In the entries below, find the line containing "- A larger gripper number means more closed" and the line containing "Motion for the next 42". Copy those two lines and everything between them exactly, without the pictures.

» INFORMATION GIVEN
= = =
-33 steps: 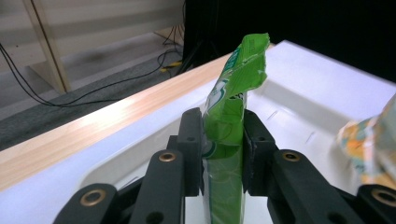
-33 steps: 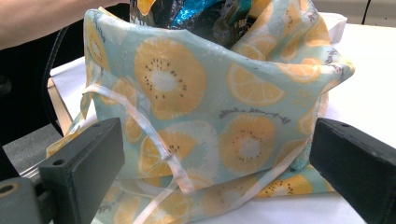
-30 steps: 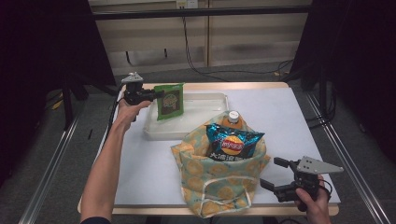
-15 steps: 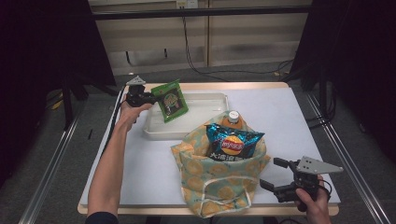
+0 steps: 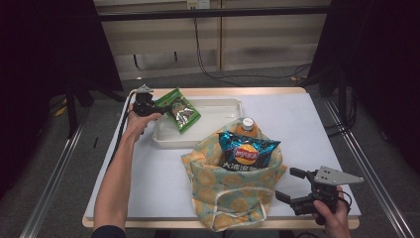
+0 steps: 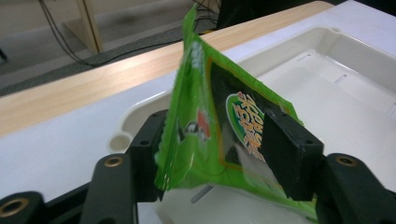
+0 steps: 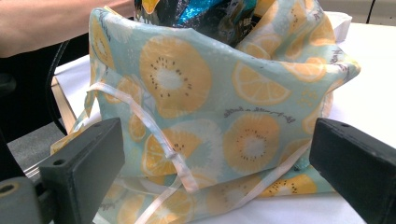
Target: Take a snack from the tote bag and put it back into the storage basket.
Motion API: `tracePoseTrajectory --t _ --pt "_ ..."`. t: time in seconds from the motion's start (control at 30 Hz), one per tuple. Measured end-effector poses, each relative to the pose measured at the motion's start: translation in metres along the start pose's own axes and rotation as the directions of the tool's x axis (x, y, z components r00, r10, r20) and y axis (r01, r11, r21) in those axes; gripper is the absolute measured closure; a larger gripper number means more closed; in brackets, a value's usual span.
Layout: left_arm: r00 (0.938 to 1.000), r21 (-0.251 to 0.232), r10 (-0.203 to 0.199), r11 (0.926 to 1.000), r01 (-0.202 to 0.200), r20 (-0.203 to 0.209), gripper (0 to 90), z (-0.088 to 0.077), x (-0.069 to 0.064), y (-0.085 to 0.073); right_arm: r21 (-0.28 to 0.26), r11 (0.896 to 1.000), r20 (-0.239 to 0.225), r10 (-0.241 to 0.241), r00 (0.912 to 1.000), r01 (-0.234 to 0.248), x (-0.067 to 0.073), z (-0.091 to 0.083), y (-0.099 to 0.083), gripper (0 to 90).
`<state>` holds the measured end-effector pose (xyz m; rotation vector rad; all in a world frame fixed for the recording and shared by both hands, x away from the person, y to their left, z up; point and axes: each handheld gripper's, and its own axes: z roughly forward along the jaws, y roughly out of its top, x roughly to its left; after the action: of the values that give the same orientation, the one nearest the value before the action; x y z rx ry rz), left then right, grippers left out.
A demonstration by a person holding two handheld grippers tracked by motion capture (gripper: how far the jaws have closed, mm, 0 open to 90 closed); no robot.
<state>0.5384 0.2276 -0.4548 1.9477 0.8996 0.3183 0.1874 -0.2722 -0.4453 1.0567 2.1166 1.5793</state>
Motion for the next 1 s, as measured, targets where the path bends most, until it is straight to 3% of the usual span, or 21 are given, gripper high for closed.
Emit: tracePoseTrajectory --t 0.17,0.3,0.4,0.53,0.6,0.73,0.77,0.83,0.93,1.0 --pt "0.9990 0.000 -0.037 0.9993 0.037 -0.023 30.2 -0.003 0.003 -0.003 0.002 1.000 -0.006 0.002 1.0000 -0.002 0.001 0.001 0.000 2.9" --pt "0.9971 -0.013 -0.056 0.9984 0.055 -0.051 26.2 -0.013 0.007 -0.001 0.001 1.000 -0.006 0.003 1.0000 -0.003 0.001 0.000 0.000 2.9" --pt "0.9962 -0.036 -0.075 0.9966 0.074 -0.045 24.7 -0.023 0.007 0.003 0.001 1.000 -0.005 0.001 1.0000 -0.001 0.001 0.000 0.000 2.9" --pt "0.9990 -0.091 -0.015 0.9958 0.011 -0.042 26.6 -0.040 -0.008 0.018 0.002 1.000 -0.008 0.004 1.0000 -0.004 0.000 0.001 0.000 2.9" --pt "0.9992 -0.103 -0.008 0.9947 0.004 -0.038 31.9 -0.044 -0.010 0.020 0.004 1.000 -0.007 0.007 1.0000 -0.007 -0.001 0.002 0.001 2.9" --pt "0.9979 -0.091 -0.022 0.9955 0.028 0.060 49.5 -0.048 -0.022 0.020 0.002 1.000 -0.006 -0.001 1.0000 0.001 0.000 0.002 0.001 3.0" --pt "0.9979 -0.080 -0.015 0.9966 0.020 0.062 55.4 -0.048 -0.028 0.019 0.003 1.000 -0.009 -0.003 1.0000 0.003 0.000 0.002 0.001 2.9" --pt "0.9923 -0.064 -0.014 0.9977 0.022 0.123 64.9 -0.044 -0.038 0.018 0.015 1.000 -0.013 -0.002 0.9999 0.002 0.000 0.002 0.000 2.8" --pt "0.9839 -0.045 0.003 0.9990 0.005 0.179 83.1 -0.039 -0.050 0.015 0.023 1.000 -0.016 0.002 0.9999 -0.001 0.000 0.004 0.000 2.9" --pt "0.9776 0.004 0.013 0.9999 -0.014 0.210 90.0 -0.032 -0.056 0.013 0.022 1.000 -0.020 0.001 0.9998 0.000 0.000 0.004 0.000 2.8"
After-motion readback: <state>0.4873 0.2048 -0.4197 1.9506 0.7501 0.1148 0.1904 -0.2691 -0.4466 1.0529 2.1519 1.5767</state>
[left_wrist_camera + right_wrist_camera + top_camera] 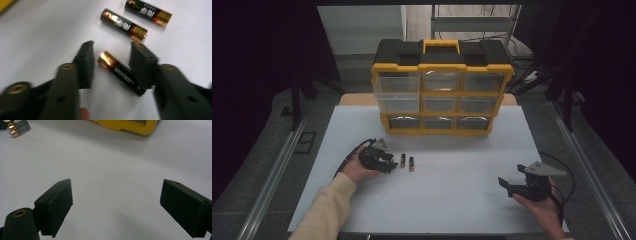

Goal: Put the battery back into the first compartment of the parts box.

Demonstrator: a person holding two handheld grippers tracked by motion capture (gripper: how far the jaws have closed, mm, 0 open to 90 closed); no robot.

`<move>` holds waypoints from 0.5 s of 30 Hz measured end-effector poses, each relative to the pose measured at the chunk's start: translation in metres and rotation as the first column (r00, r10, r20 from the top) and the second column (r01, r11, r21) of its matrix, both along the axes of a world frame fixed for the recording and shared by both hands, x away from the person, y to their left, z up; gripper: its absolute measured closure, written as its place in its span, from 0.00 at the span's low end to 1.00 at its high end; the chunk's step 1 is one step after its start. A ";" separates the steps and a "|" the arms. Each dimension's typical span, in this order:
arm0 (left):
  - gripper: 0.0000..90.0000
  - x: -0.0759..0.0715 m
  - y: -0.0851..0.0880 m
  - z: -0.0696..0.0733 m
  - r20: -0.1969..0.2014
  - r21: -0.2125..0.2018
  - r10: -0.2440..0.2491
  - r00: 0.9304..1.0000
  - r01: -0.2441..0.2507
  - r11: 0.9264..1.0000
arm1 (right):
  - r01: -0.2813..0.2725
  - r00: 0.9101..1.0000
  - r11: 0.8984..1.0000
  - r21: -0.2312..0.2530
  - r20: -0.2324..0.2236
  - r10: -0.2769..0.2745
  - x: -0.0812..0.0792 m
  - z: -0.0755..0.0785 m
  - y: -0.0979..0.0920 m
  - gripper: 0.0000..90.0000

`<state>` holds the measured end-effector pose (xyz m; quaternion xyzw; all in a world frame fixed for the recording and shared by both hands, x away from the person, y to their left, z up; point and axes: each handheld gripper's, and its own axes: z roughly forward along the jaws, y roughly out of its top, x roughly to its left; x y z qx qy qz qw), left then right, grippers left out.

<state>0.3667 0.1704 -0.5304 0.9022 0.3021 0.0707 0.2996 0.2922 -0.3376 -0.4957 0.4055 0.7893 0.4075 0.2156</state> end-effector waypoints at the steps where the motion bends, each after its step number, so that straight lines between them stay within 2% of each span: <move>1: 0.54 -0.004 0.000 0.001 -0.007 0.010 0.002 1.000 -0.002 1.000 | 0.001 1.000 1.000 0.000 0.000 -0.001 0.000 0.000 0.000 0.13; 4: 0.46 -0.015 -0.001 0.004 -0.013 0.022 0.012 1.000 -0.012 1.000 | 0.003 1.000 1.000 0.003 0.000 -0.003 0.000 0.000 -0.001 0.13; 5: 0.48 -0.017 -0.001 0.004 -0.022 0.028 0.021 1.000 -0.021 0.999 | 0.001 1.000 1.000 0.004 0.000 -0.001 0.000 0.000 -0.001 0.13; 6: 0.51 -0.018 -0.001 0.003 -0.031 0.041 0.031 0.999 -0.029 0.999 | 0.000 1.000 1.000 0.002 0.001 0.000 0.000 0.000 -0.001 0.13; 11: 0.65 -0.015 -0.001 0.005 -0.053 0.042 0.082 0.995 -0.080 0.996 | -0.006 1.000 1.000 0.000 0.002 0.006 0.000 0.001 0.002 0.13; 15: 0.79 -0.012 -0.002 0.006 -0.067 0.054 0.143 0.987 -0.140 0.989 | -0.002 1.000 1.000 0.000 -0.002 0.002 0.000 0.000 0.001 0.13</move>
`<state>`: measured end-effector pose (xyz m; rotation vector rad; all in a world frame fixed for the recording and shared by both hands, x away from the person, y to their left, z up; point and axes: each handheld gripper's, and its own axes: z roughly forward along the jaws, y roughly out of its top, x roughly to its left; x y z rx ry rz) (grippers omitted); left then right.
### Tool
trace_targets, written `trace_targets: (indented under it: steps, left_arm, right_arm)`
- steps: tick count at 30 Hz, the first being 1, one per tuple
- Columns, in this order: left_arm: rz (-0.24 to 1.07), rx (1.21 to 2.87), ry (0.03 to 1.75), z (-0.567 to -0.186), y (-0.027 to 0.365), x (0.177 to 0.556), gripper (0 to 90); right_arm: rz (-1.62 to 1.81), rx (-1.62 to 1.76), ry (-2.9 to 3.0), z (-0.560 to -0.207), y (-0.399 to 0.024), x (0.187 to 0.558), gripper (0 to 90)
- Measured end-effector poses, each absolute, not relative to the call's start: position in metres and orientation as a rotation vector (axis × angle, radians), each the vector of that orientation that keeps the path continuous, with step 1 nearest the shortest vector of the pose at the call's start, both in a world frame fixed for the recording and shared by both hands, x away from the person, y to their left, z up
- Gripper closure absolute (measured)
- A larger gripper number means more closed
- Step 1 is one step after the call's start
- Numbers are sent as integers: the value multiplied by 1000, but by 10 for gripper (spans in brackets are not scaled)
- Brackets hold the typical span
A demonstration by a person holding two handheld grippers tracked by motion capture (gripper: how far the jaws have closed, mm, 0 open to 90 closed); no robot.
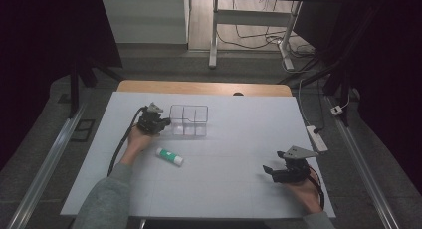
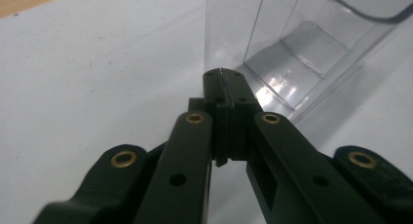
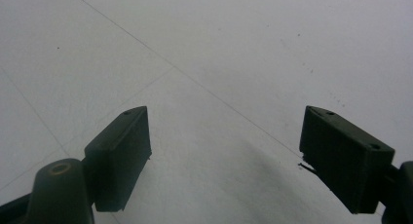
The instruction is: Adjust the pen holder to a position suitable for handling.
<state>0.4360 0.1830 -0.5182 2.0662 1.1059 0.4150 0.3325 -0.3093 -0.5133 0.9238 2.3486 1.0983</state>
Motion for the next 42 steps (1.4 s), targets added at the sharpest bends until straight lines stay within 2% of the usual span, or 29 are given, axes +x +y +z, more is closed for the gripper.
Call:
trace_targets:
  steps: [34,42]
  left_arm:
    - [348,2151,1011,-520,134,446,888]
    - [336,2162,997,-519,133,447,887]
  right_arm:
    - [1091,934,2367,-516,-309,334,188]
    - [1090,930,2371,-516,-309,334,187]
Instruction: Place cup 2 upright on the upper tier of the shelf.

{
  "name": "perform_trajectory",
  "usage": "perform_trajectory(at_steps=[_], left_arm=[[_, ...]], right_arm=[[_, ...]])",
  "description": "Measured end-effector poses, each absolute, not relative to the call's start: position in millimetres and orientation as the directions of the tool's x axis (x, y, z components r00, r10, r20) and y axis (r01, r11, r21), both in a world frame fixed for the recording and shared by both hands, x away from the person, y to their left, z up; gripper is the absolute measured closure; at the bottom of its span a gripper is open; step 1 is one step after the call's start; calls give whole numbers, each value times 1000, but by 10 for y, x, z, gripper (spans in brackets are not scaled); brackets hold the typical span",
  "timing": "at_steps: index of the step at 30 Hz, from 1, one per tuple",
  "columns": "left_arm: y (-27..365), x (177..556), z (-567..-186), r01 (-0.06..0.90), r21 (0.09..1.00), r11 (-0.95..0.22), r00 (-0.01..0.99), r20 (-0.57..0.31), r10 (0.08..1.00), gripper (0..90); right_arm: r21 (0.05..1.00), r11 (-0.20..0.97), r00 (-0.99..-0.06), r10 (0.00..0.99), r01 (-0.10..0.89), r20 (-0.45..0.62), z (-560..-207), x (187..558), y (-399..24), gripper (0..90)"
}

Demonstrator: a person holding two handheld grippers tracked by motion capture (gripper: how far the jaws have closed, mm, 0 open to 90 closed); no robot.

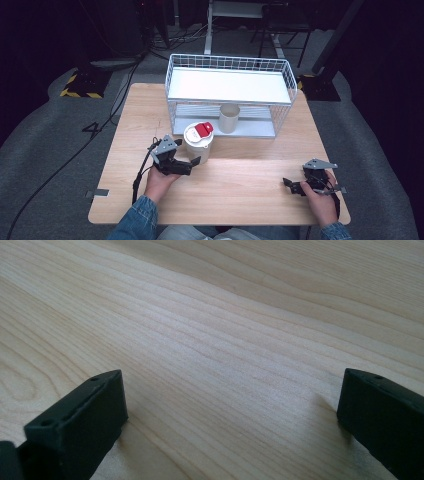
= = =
» EXERCISE SOLUTION
- A larger gripper number means more closed
- Step 1 is one step after the call's start
- Numbers are sent as integers: the value multiplied by 1000, but by 10 for gripper (spans in brackets are not scaled)
- Brackets hold the typical span
A demonstration by a person holding two handheld grippers tracked by motion capture (gripper: how far the jaws have closed, mm, 0 open to 90 closed); no robot.
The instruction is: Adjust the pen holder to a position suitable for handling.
<state>0.4360 0.1830 -0.5182 2.0662 1.1059 0.4150 0.3325 -0.3093 -0.5133 0.9238 2.3486 1.0983</state>
Motion for the next 42 steps (1.4 s), targets added at the sharpest bends until straight lines stay within 2% of the usual span, or 29 are given, axes +x +y +z, more is closed for the gripper.

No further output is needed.